Research methodology update: Analysing the personal experience of couples living and dying with Lewy body dementia

This information about research methodology was shared at the International Mental Health Nursing Research Conference by Allison Bentley, Lead Research Nurse for Lewy body dementia at Cambridgeshire and Peterborough NHS Foundation Trust.  This is part of a study funded by The Lewy Body Society focusing on the narrative stories of people living with Lewy body dementia and their family carers.

Narrative methodology
Analysing the personal experience of couples living and dying with Lewy body dementia.

Background
Narrative research methods invite people to share their experiences via storytelling. This may occur through oral, written, or visual accounts. There is increasing interest within nursing as to how qualitative narrative inquiry can provide greater understanding into people’s health issues, particularly within the field of dementia care. However, narrative research is an emerging and evolving field with no single, well-defined approach to data analysis (Meraz et al., 2019).

Aims
To provide a worked example of a narrative psychology approach to analysis and its application to longitudinal interviews conducted with people living with Lewy body dementia and their spouse.

Content
Five people living with Lewy body dementia and their spouses took part.

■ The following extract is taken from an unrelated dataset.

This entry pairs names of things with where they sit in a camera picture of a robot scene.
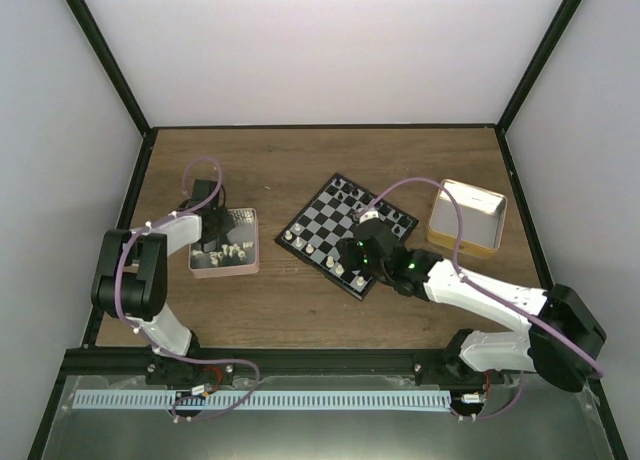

Data collection involved three narrative interviews with each couple over a six month period. The approach to narrative data analysis depends on researcher perspective, other literature in the field, and the underlying theory used to guide the choice of research questions. This interpretivist, phenomenological experience-centred methodology draws from the health psychology discipline and is based on Murray’s four levels of narrative analysis (Murray, 2000). These different levels seek to illuminate the complexity of health and illness narratives at work in stories and include the personal, interpersonal, positional and societal levels. Providing a worked example highlights the co-construction of stories which are interactively produced and influenced by both the researcher and the teller (Riessman, 2008). Analysing connections between the four levels, how to articulate this across  different interview time points and the time required for in-depth analysis are challenges to consider.

Conclusions
Applying Murray’s four levels of narrative analysis with longitudinal narrative interviews offers clinical and academic insight into the personal experiences of people living with Lewy body
dementia. Despite the challenges, this approach adds to a more robust, richer understanding of the lived experience, and offers a strategy to inform the quality and validity debate within narrative research.